Default value for the constant for the decreasing rate

class Policies.OSSB.OSSB_DecreasingRate(nbArms, epsilon=0.0, gamma=0.0, decreasingRate=1e-06, lower=0.0, amplitude=1.0, **kwargs)[source]

Bases: Policies.OSSB.OSSB

Optimal Sampling for Structured Bandits (OSSB) algorithm, with decreasing rates for both \(\varepsilon\) and \(\gamma\).

Warning

This is purely experimental, the paper does not talk about how to chose decreasing rates. It is inspired by the rates for Exp3 algorithm, cf [Bubeck & Cesa-Bianchi, 2012](http://sbubeck.com/SurveyBCB12.pdf).

__init__(nbArms, epsilon=0.0, gamma=0.0, decreasingRate=1e-06, lower=0.0, amplitude=1.0, **kwargs)[source]

New policy.

__str__()[source]

-> str

property epsilon

Decreasing \(\varepsilon(t) = \min(1, \varepsilon_0 \exp(- t \tau))\).

__module__ = 'Policies.OSSB'
property gamma

Decreasing \(\gamma(t) = \min(1, \gamma_0 \exp(- t \tau))\).

class Policies.OSSB.OSSB_AutoDecreasingRate(nbArms, lower=0.0, amplitude=1.0, **kwargs)[source]

Bases: Policies.OSSB.OSSB

Optimal Sampling for Structured Bandits (OSSB) algorithm, with automatically-tuned decreasing rates for both \(\varepsilon\) and \(\gamma\).

Warning

This is purely experimental, the paper does not talk about how to chose decreasing rates. It is inspired by the rates for Exp3++ algorithm, [[One practical algorithm for both stochastic and adversarial bandits, S.Seldin & A.Slivkins, ICML, 2014](http://www.jmlr.org/proceedings/papers/v32/seldinb14-supp.pdf)].

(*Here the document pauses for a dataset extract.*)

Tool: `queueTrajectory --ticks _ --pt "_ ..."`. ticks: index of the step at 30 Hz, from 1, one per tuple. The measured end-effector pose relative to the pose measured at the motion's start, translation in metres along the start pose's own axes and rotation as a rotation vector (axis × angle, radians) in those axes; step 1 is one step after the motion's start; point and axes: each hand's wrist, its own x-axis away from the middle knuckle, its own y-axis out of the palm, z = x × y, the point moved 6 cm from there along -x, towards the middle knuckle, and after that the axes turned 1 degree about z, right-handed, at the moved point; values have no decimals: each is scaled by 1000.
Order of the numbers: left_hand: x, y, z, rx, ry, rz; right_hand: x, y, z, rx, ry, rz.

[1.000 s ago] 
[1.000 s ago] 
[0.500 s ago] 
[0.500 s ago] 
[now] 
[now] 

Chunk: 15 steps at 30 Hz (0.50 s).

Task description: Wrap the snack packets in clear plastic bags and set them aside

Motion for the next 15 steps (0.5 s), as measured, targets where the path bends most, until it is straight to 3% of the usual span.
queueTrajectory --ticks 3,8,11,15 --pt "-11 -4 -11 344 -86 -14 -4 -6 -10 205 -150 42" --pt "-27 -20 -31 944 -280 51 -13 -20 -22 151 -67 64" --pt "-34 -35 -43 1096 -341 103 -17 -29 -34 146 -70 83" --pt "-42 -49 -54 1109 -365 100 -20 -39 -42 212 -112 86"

__module__ = 'Policies.OSSB'
__init__(nbArms, lower=0.0, amplitude=1.0, **kwargs)[source]

New policy.

__str__()[source]

-> str

property epsilon

Decreasing \(\varepsilon(t) = \frac{1}{2} \sqrt{\frac{\log(K)}{t K}}\).

property gamma

Decreasing \(\gamma(t) = \frac{1}{2} \sqrt{\frac{\log(K)}{t K}}\).